Asistiremos, increíblemente, a un extraño espectáculo. El de un gobierno que
condesciende al diálogo, que puede confesar que se ha equivocado, que prefiere
la razón a la interjección, los argumentos a la mera amenaza. [.] No estaremos
a merced de la bruma de los generales. La esperanza, que era casi imposible
hace días, es ahora nuestro venturoso deber. Es un acto de fe que puede justificarnos",
concluía Borges.
Con aquellas emociones de 1983,
con las expectativas alumbradas el 30 de octubre, la historia argentina
posterior hasta nuestros días ha sido por más de una razón motivo de decepción
y desencanto. La experiencia de la decepción y el desencanto es una experiencia
que conozco bien. Mi generación, la que accedió a la vida pública en la década
de 1960, experimentó muy tempranamente un sentimiento de frustración frente a
lo que el orden político existente -siempre al borde de la ilegalidad y
aquejado por la falta de legitimidad- podía ofrecerle como lugar de realización
personal. Ese sentimiento de frustración fue el caldo de cultivo de una
variedad de actitudes, que fueron desde el cinismo político, esto es, la
creencia en que la defensa de las instituciones políticas no valía la pena y
que era mejor inversión replegarse sobre los intereses propios, aquí o en el
extranjero, hasta la rebelión política que se convirtió poco a poco para
muchos, y bajo la influencia de un clima ideológico de época, en la exaltación
de la violencia como método para el logro de ideales políticos.

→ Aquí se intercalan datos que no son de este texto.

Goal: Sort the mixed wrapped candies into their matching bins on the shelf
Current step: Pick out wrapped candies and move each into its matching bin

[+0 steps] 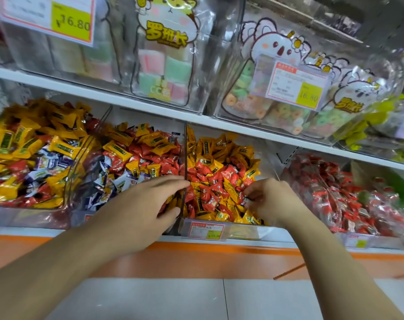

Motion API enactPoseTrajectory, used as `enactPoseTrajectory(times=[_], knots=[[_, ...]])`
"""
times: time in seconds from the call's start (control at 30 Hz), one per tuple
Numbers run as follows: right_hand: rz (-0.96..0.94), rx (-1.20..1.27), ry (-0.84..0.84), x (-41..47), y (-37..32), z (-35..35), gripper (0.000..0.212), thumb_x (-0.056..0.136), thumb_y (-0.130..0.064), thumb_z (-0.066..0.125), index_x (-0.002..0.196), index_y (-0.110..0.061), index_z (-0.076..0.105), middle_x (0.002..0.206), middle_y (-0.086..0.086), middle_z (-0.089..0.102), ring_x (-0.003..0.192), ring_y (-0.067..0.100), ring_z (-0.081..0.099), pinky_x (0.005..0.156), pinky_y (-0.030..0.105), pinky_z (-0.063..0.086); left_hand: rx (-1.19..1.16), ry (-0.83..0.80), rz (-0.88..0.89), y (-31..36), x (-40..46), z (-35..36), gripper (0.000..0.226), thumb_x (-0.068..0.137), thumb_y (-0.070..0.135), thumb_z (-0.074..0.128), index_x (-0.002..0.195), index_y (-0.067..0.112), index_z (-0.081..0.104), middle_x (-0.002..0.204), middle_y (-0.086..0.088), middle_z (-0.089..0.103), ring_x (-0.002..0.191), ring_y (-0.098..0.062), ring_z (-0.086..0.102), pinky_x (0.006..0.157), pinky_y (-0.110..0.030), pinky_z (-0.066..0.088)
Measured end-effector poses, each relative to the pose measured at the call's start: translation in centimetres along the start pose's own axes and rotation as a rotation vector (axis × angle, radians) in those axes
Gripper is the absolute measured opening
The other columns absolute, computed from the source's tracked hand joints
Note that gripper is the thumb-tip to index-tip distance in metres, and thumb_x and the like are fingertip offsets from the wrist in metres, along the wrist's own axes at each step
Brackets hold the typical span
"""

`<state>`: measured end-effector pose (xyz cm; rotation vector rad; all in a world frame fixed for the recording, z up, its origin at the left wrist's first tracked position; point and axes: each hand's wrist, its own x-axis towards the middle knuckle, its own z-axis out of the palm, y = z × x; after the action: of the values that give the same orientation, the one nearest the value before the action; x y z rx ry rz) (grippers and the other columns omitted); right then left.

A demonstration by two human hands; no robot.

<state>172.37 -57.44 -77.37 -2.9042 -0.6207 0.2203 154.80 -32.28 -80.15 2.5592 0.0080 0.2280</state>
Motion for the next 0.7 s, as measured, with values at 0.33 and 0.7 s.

Vistas en perspectiva, tanto la
indiferencia cívica como el recurso a las armas tuvieron, a mi juicio, mucho
que ver con el advenimiento de la larga noche del horror que conocería el país
y que el texto de Borges que les acabo de leer retrató con pinceladas duras y
contundentes. Que no fueran las causas únicas, ya que un papel principal le
correspondió a la dictadura, no exime a mi generación de la responsabilidad que
le cupo en esa tragedia; una tragedia cuya magnitud los argentinos recién
pudimos apreciar cuando luego del veredicto de las urnas, y tal como lo había
prometido, Alfonsín ordenó el enjuiciamiento de las cúpulas militares y de los
jefes de los movimientos guerrilleros.
Si he hablado de la
responsabilidad de mi generación en esa tragedia argentina, a contramano de la
mirada caritativa con que algunos contemplan hoy en día nuestro pasado, es
porque el legado que debemos transmitirles a ustedes, jóvenes recién graduados
que no vivieron esos años, es la consigna de "Nunca Más fuera de la
ley" que, junto con el retorno de la democracia, se plasmó en el voto de
octubre de 1983. Las conmemoraciones, como ésta que hacemos hoy, son
operaciones políticas sobre la memoria que buscan en el pasado un mensaje
pertinente a las necesidades del presente. He querido colocar bajo la evocación
de 1983 la ceremonia de graduación porque es mi convencimiento que esta
universidad no sólo es una incubadora de talentos y destrezas; ella también
aspira a inculcar en ustedes y más allá de la decepción y el desencanto, la
obstinación por la esperanza en una Argentina democrática siempre y siempre
perfectible.
Les deseo muy buena suerte. Muchas gracias.